PROBLEM REQUIREMENTS: In the entries below, count each line holding the word "pixels". Answer with the total alone.

------------------------------

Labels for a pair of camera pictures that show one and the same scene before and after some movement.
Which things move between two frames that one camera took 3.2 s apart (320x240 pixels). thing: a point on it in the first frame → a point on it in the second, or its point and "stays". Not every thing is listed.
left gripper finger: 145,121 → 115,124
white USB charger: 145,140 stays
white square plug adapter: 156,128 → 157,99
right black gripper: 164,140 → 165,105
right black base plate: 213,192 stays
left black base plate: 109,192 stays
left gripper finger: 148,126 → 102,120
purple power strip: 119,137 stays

------------------------------

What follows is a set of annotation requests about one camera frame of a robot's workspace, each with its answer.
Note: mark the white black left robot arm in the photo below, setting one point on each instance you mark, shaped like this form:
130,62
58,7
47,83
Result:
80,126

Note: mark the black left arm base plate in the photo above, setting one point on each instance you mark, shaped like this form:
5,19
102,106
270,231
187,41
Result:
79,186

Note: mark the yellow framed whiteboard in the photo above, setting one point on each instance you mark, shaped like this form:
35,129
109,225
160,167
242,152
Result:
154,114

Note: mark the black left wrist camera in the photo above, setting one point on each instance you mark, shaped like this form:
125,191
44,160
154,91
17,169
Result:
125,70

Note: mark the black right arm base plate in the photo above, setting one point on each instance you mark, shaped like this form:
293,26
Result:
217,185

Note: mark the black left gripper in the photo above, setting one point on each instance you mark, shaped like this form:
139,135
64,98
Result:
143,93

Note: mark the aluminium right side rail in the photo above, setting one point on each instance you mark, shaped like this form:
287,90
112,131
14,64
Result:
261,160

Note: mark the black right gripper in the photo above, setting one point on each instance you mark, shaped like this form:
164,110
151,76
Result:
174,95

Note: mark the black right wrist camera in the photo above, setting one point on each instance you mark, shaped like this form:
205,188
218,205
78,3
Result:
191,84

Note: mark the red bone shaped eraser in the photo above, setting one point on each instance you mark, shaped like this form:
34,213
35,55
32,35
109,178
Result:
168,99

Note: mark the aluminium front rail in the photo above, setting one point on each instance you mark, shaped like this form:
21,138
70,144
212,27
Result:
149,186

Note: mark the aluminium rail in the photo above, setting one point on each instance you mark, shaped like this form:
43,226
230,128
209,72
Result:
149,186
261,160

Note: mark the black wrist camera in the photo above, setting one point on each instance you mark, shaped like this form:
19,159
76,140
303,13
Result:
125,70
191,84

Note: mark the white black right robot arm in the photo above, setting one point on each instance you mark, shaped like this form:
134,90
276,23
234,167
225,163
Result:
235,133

------------------------------

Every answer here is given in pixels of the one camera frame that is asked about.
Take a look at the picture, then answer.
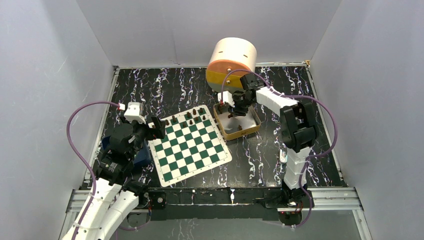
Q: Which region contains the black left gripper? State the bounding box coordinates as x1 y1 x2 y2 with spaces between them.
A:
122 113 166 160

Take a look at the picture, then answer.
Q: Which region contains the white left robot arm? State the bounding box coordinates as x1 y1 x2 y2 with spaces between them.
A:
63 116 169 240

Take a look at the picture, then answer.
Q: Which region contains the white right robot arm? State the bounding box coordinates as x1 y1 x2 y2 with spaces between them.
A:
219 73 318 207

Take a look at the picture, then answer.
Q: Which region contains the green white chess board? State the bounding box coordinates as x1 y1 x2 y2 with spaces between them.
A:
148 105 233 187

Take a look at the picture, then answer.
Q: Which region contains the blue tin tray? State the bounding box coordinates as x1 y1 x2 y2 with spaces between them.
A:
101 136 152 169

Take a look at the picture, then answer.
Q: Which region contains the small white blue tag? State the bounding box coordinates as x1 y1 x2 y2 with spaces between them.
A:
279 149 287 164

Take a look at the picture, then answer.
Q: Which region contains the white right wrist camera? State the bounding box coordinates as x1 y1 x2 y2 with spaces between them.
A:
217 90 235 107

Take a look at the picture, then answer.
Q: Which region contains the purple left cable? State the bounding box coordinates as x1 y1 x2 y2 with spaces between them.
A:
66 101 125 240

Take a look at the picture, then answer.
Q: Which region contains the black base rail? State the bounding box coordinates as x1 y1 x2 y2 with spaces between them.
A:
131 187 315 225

------------------------------

ANSWER TO THE EXERCISE: 2